World War II is over and a family, mourning a son missing in action, plants a memorial tree and tries to go on with their lives. A storm blows down the tree and a devastating family secret is uprooted, setting the characters on a terrifying journey towards truth. Based upon a true story, All My Son is a classic drama by one of America’s greatest playwrights.


At the heart of All My Sons lies a scathing criticism of the American Dream. After its publication Arthur Miller was called to appear before the House Un-American Activities Committee, where he famously refused to give evidence against others.
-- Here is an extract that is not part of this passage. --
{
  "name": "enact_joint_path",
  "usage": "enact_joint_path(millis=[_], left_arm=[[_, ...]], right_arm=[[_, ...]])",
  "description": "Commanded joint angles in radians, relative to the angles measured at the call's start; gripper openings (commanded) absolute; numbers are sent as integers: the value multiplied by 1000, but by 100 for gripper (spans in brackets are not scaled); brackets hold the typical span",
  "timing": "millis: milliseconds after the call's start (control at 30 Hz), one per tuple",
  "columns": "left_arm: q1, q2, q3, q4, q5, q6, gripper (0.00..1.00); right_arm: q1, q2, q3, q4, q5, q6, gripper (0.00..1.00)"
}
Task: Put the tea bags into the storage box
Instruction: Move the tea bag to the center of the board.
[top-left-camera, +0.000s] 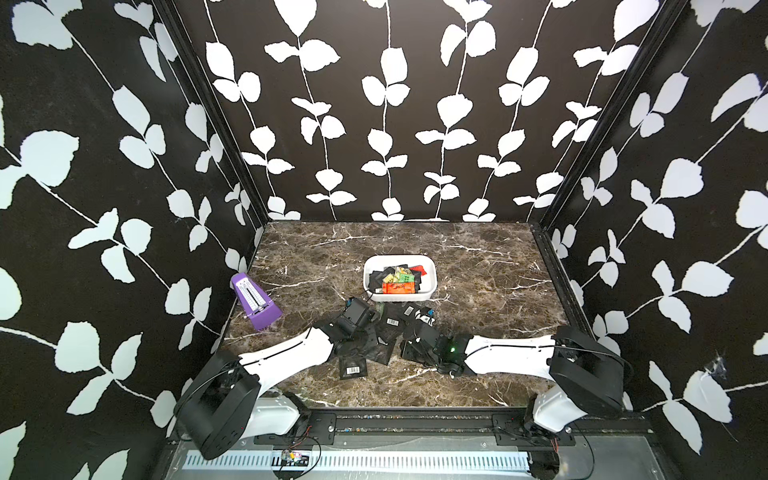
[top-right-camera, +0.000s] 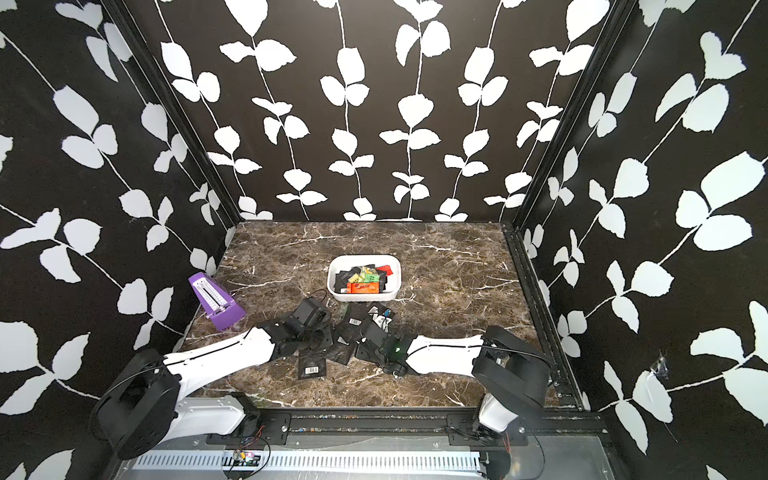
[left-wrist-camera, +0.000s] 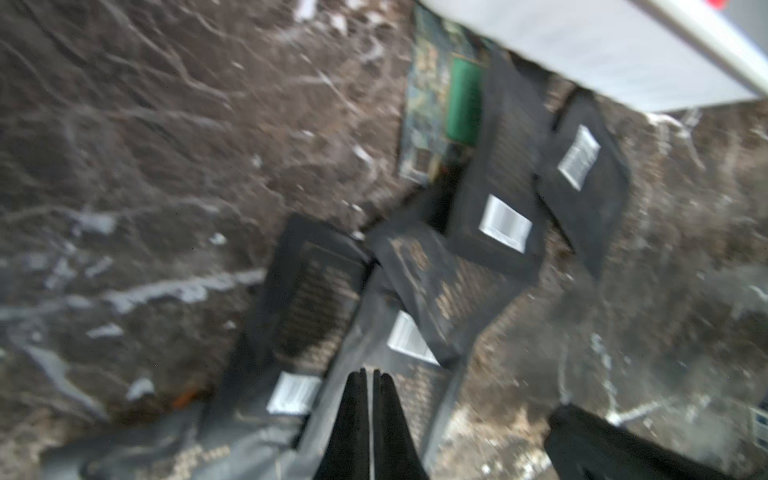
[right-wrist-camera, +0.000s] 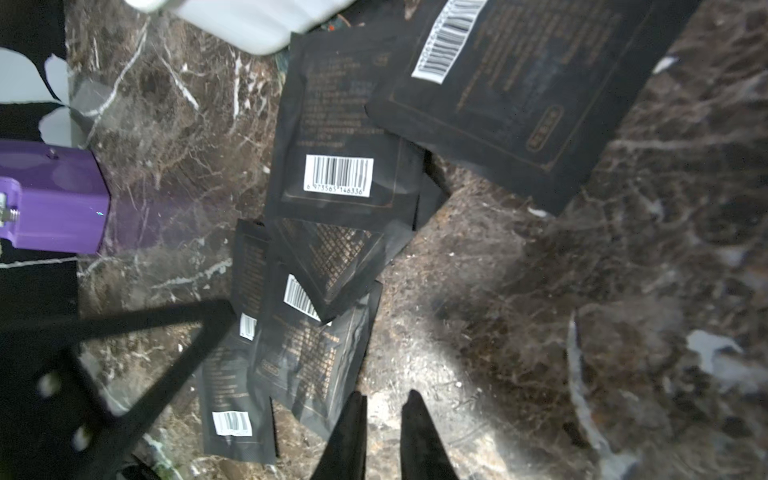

Tony Award Winner for Best Author (1947)


AudioFile Magazine review: “One of the strengths of L.A. Theatre Works is their skill at selecting quality plays previously unavailable on audio. Arthur Miller’s 1947 breakthrough play is at once a postwar family drama, an indictment of false societal values and a searing tragedy. James Farentino plays businessman Joe Keller with a gruff bluster that sometimes masks a sacrificial love for his son Chris (Arye Gross), an idealist home from the war. Julie Harris, as the mother, Kate, is alternately needy, demanding, lovingly solicitous and willfully blind to the past. The live responses of the audience underscore the touches of humor that season the early acts of this landmark American drama.”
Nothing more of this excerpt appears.